Match on the string "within" in the entries below and return every matching line.

((

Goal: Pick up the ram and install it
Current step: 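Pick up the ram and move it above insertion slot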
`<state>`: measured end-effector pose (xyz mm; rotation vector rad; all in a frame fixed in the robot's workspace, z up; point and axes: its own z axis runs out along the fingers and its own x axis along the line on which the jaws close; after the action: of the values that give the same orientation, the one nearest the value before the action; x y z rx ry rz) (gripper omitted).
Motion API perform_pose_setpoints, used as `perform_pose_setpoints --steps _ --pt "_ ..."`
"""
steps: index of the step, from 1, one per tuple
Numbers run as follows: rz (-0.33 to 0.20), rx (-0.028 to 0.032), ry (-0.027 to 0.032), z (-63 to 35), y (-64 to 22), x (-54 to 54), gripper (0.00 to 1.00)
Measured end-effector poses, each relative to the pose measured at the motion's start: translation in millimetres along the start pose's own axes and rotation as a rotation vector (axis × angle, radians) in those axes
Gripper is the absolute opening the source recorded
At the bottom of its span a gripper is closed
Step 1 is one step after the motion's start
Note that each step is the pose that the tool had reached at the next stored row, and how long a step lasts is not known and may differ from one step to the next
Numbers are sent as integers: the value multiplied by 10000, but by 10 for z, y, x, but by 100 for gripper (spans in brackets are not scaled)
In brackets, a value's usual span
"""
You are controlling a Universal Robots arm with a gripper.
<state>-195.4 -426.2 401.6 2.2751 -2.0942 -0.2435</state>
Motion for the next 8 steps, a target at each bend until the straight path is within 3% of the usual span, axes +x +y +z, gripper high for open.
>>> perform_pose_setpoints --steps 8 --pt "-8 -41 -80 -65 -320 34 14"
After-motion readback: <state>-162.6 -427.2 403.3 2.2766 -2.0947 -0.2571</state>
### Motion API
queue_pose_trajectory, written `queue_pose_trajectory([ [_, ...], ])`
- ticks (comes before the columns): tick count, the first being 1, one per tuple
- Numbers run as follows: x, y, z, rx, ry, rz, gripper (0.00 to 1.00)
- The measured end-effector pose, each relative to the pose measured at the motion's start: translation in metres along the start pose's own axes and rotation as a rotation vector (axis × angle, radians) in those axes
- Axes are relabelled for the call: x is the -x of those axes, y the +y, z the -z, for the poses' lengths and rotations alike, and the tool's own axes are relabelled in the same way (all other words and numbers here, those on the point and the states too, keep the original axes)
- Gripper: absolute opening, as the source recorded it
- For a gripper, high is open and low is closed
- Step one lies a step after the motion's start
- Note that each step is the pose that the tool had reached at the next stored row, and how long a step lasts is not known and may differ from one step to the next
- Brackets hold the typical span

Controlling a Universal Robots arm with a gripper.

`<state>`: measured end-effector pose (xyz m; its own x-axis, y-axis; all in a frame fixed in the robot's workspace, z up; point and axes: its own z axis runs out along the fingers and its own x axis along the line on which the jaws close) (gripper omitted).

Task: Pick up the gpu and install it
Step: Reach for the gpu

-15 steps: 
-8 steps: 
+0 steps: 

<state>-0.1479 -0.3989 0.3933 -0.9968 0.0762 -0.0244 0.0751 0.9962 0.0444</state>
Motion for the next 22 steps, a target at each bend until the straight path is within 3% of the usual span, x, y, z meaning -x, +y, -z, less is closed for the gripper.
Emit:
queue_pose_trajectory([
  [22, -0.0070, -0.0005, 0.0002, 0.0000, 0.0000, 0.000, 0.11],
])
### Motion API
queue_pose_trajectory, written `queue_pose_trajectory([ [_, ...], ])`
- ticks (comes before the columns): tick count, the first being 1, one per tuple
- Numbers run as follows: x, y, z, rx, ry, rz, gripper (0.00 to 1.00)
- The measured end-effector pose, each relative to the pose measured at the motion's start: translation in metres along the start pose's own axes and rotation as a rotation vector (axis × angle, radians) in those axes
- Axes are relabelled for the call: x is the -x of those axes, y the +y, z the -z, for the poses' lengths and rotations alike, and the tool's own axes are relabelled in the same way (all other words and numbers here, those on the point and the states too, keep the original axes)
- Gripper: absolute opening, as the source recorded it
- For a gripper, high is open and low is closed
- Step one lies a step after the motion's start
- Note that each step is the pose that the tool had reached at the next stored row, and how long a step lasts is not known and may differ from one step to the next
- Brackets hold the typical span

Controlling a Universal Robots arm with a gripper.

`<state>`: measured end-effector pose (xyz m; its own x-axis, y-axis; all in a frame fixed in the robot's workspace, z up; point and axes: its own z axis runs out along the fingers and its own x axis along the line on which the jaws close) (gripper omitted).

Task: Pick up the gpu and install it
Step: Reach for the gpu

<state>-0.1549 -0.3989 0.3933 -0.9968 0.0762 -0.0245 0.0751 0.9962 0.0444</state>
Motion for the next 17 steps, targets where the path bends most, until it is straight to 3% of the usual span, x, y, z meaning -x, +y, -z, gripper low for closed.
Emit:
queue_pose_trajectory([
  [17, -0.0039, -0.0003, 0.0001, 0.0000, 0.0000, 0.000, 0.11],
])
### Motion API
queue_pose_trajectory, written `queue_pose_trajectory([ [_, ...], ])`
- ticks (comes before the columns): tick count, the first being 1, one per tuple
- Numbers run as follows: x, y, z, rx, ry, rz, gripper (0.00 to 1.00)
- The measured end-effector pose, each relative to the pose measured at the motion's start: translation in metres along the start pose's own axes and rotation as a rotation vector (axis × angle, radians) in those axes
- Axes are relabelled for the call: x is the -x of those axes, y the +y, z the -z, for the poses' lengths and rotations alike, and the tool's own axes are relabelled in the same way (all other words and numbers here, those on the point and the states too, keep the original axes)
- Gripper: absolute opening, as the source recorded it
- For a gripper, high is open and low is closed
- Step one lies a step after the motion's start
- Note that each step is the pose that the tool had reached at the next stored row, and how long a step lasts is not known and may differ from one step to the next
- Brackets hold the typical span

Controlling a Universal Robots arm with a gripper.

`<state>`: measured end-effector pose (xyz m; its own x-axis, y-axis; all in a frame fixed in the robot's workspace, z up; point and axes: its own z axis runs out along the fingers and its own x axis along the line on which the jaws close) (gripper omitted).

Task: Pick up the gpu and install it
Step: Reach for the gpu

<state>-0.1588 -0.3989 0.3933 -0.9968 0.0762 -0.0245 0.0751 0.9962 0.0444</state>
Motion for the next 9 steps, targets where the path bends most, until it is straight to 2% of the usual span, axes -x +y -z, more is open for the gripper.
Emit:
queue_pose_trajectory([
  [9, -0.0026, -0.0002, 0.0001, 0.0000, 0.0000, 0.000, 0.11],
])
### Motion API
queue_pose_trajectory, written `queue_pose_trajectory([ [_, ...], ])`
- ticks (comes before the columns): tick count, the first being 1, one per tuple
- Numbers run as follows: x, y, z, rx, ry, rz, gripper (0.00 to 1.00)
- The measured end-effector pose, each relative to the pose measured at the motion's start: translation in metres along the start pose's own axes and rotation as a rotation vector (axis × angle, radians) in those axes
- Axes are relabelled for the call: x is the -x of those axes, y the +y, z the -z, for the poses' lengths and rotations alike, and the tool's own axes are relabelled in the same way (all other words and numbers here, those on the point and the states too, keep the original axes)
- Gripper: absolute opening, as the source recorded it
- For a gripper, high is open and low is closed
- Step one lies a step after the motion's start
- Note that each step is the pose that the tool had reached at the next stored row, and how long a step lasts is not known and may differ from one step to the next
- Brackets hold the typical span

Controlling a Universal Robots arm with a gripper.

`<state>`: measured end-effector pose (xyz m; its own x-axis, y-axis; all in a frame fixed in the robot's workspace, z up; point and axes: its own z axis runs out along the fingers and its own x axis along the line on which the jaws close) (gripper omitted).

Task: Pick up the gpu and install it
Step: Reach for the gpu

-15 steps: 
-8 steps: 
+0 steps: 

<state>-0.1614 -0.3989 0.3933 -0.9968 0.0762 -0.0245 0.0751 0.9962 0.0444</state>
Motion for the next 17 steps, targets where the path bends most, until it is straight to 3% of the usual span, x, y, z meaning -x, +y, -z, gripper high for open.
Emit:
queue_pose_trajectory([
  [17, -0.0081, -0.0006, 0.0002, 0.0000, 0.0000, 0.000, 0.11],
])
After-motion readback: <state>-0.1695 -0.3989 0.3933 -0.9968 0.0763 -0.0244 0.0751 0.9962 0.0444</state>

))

◆ EXERCISE RESPONSE ◆
Motion for the next 8 steps, a target at each bend until the straight path is within 3% of the usual span, axes +x +y +z, gripper high for open.
Motion for the next 22 steps, a target at each bend until the straight path is within 3% of the usual span, x, y, z meaning -x, +y, -z, less is closed for the gripper.

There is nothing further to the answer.